How to complete this task
Return all lines below containing the word "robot".

Dataset records

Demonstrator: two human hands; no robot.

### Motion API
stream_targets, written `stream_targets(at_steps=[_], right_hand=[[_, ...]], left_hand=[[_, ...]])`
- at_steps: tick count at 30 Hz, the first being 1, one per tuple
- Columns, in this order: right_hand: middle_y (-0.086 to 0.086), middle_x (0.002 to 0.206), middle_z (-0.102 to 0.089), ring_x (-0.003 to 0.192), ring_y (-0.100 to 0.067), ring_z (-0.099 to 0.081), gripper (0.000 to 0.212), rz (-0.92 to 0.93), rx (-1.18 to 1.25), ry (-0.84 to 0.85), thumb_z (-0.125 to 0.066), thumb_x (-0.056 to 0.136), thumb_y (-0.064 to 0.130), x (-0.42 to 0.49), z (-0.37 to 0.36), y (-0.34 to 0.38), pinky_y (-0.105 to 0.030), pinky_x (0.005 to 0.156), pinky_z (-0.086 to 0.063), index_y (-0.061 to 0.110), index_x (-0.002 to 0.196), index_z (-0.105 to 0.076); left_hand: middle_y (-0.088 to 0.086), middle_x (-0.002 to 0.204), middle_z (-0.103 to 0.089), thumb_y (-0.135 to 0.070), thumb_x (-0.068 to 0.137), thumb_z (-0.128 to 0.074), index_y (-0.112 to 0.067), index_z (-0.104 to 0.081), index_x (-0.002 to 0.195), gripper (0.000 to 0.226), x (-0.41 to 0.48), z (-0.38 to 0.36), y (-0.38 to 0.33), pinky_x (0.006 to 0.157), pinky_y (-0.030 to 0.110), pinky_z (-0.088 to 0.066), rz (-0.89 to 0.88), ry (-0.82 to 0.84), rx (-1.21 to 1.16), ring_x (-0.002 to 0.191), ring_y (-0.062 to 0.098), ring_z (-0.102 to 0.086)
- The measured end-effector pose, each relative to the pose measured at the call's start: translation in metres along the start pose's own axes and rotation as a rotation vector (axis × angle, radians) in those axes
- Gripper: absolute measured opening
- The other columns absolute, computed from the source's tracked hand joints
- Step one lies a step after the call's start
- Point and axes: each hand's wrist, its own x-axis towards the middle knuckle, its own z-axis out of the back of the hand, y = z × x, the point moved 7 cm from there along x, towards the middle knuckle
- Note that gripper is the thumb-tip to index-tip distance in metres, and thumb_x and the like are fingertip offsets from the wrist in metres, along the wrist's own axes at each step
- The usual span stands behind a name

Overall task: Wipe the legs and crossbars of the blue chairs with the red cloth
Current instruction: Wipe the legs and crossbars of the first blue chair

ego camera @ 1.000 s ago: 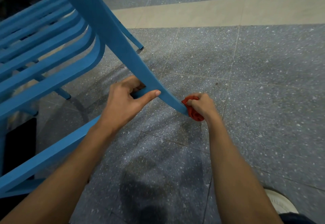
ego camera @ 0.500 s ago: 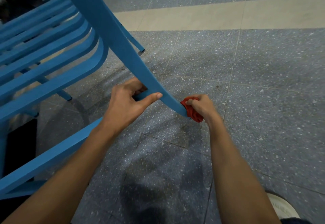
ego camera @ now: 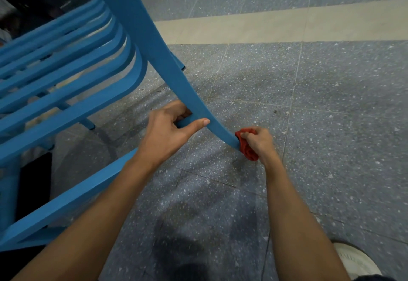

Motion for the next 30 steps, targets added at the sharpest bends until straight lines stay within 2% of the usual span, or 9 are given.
stream_targets(at_steps=[4, 8, 12, 15, 18, 21, 25, 27, 30], right_hand=[[-0.002, 0.081, -0.070, 0.074, -0.019, -0.065, 0.012, 0.170, 0.074, 0.024, -0.062, 0.084, 0.017, -0.023, -0.004, 0.029, -0.025, 0.060, -0.051, 0.024, 0.080, -0.071], [-0.015, 0.077, -0.071, 0.055, -0.028, -0.064, 0.019, 0.196, 0.371, 0.061, -0.059, 0.082, 0.007, -0.049, -0.002, 0.030, -0.032, 0.049, -0.054, 0.017, 0.085, -0.074], [-0.016, 0.073, -0.067, 0.053, -0.027, -0.061, 0.018, 0.106, 0.310, 0.004, -0.059, 0.083, 0.007, -0.039, 0.000, 0.006, -0.032, 0.047, -0.051, 0.018, 0.080, -0.072], [-0.010, 0.078, -0.067, 0.061, -0.021, -0.060, 0.011, 0.024, 0.110, -0.040, -0.062, 0.083, 0.013, -0.021, 0.001, 0.005, -0.031, 0.054, -0.052, 0.016, 0.079, -0.071], [-0.007, 0.081, -0.069, 0.072, -0.020, -0.062, 0.012, 0.092, -0.040, -0.004, -0.062, 0.081, 0.018, -0.017, -0.004, 0.030, -0.028, 0.062, -0.051, 0.015, 0.081, -0.074], [-0.002, 0.084, -0.074, 0.080, -0.018, -0.067, 0.013, 0.212, 0.093, 0.099, -0.065, 0.077, 0.016, -0.036, -0.007, 0.059, -0.033, 0.072, -0.055, 0.020, 0.080, -0.077], [-0.015, 0.083, -0.072, 0.064, -0.025, -0.065, 0.019, 0.188, 0.343, 0.173, -0.061, 0.078, 0.004, -0.053, -0.005, 0.056, -0.044, 0.059, -0.057, 0.008, 0.089, -0.075], [-0.020, 0.084, -0.070, 0.061, -0.028, -0.064, 0.017, 0.131, 0.336, 0.144, -0.060, 0.079, 0.003, -0.046, -0.002, 0.039, -0.047, 0.058, -0.057, 0.006, 0.087, -0.074], [-0.017, 0.082, -0.068, 0.061, -0.025, -0.063, 0.012, 0.035, 0.241, 0.086, -0.063, 0.080, 0.005, -0.030, 0.003, 0.019, -0.041, 0.058, -0.058, 0.012, 0.076, -0.072]], left_hand=[[-0.017, 0.077, -0.062, -0.031, 0.078, -0.077, -0.016, -0.073, 0.100, 0.027, 0.000, 0.000, -0.001, 0.058, 0.008, -0.041, -0.005, 0.007, -0.004, 0.063, -0.004, -0.056], [-0.017, 0.076, -0.062, -0.032, 0.078, -0.077, -0.015, -0.073, 0.099, 0.027, -0.001, -0.002, 0.001, 0.058, 0.008, -0.041, 0.000, 0.008, 0.003, 0.063, -0.004, -0.056], [-0.015, 0.075, -0.061, -0.032, 0.078, -0.076, -0.016, -0.073, 0.099, 0.027, -0.001, -0.001, 0.001, 0.057, 0.007, -0.038, 0.003, 0.010, -0.002, 0.062, -0.004, -0.054], [-0.015, 0.080, -0.064, -0.031, 0.079, -0.076, -0.018, -0.073, 0.099, 0.025, -0.001, -0.001, 0.000, 0.059, 0.006, -0.040, 0.001, 0.012, -0.014, 0.066, -0.004, -0.057], [-0.013, 0.080, -0.065, -0.032, 0.078, -0.077, -0.019, -0.073, 0.099, 0.025, -0.001, -0.001, 0.002, 0.060, 0.008, -0.042, 0.006, 0.011, -0.012, 0.066, -0.002, -0.058], [-0.009, 0.077, -0.065, -0.034, 0.078, -0.077, -0.019, -0.073, 0.098, 0.025, 0.000, -0.001, 0.003, 0.058, 0.012, -0.042, 0.004, 0.008, 0.003, 0.064, 0.001, -0.056], [-0.009, 0.077, -0.064, -0.032, 0.078, -0.077, -0.019, -0.073, 0.098, 0.024, -0.001, -0.001, 0.005, 0.058, 0.012, -0.042, 0.022, 0.017, -0.029, 0.064, 0.000, -0.056], [-0.007, 0.079, -0.065, -0.033, 0.078, -0.077, -0.017, -0.074, 0.099, 0.027, -0.001, -0.002, 0.005, 0.059, 0.013, -0.043, 0.022, 0.020, -0.039, 0.065, 0.000, -0.056], [-0.006, 0.080, -0.066, -0.033, 0.078, -0.077, -0.019, -0.073, 0.100, 0.026, -0.001, -0.002, 0.005, 0.059, 0.020, -0.047, 0.023, 0.023, -0.048, 0.066, 0.005, -0.058]])
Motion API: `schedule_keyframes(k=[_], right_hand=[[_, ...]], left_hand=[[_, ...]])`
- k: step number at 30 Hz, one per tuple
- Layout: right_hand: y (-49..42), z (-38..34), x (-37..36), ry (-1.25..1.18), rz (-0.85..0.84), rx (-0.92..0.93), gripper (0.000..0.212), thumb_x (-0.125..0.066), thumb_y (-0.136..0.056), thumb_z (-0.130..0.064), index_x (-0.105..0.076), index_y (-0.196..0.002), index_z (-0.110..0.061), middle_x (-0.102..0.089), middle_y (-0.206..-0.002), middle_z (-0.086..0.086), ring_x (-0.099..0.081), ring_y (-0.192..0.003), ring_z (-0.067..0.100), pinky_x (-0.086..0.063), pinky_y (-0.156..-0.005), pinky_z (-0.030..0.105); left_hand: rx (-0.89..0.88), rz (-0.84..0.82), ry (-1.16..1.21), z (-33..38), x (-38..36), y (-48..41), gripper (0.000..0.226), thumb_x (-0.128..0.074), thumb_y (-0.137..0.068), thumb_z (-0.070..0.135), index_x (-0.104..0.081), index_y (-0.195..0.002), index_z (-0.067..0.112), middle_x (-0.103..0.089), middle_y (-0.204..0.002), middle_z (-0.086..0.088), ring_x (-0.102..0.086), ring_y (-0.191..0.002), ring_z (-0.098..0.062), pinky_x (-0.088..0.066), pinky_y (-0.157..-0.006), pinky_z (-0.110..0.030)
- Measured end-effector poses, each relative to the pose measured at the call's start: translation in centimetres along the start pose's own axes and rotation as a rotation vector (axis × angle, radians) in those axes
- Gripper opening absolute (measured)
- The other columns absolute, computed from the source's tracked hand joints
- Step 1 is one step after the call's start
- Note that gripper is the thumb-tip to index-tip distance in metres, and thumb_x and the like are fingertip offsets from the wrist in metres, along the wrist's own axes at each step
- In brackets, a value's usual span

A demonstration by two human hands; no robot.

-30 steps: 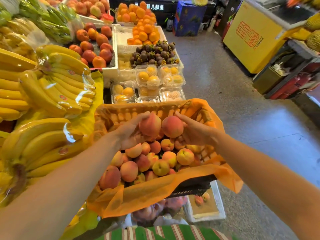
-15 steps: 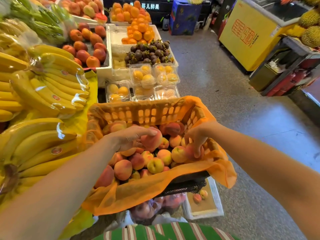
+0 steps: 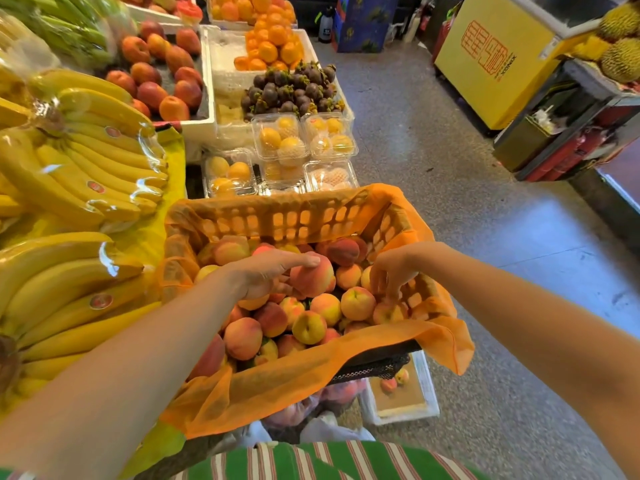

Finished exercise
Demonstrator: two human hands; no robot.
A demonstration by two human hands; no robot.

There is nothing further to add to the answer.